- _Task instructions_
Please find all lines containing "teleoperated" in the listing below and copy them.

━━━━━━

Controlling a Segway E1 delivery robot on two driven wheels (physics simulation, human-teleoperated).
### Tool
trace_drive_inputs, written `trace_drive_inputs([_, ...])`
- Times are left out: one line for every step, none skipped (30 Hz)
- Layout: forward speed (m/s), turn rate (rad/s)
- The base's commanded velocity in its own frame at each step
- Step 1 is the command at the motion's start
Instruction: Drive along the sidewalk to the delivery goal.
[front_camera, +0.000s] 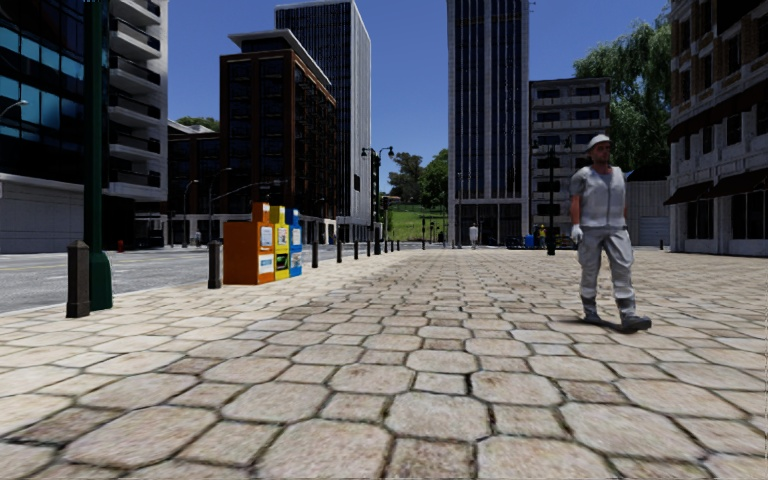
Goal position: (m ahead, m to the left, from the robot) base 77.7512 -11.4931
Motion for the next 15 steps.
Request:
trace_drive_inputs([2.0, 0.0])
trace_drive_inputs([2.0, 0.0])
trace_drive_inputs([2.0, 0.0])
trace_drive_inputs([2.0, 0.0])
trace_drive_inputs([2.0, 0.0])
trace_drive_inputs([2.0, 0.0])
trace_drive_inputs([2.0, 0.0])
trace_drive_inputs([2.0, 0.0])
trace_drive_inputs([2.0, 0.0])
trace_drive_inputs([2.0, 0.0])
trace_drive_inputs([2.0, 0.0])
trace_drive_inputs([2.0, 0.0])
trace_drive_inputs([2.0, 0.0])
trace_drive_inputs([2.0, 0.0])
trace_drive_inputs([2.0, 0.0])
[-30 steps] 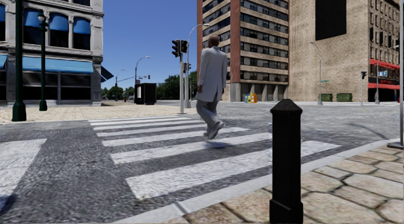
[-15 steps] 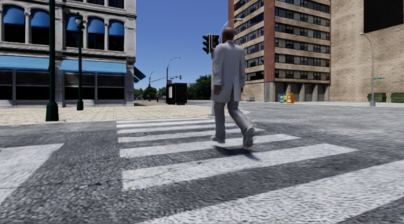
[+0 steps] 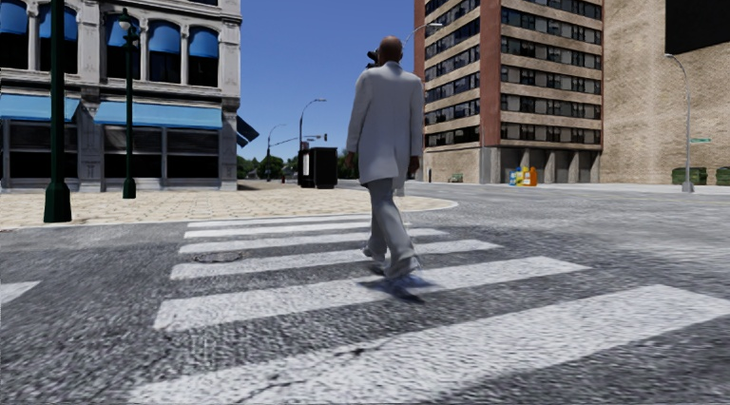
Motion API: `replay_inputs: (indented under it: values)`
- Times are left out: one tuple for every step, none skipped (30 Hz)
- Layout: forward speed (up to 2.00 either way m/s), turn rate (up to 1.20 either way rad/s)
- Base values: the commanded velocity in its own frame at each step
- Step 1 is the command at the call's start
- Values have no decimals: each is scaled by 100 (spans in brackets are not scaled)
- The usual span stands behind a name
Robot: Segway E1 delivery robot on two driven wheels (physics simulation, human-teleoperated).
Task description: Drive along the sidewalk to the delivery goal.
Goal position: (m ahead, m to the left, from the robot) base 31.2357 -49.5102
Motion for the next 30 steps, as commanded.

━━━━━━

- _Task answer_
Controlling a Segway E1 delivery robot on two driven wheels (physics simulation, human-teleoperated).
Robot: Segway E1 delivery robot on two driven wheels (physics simulation, human-teleoperated).

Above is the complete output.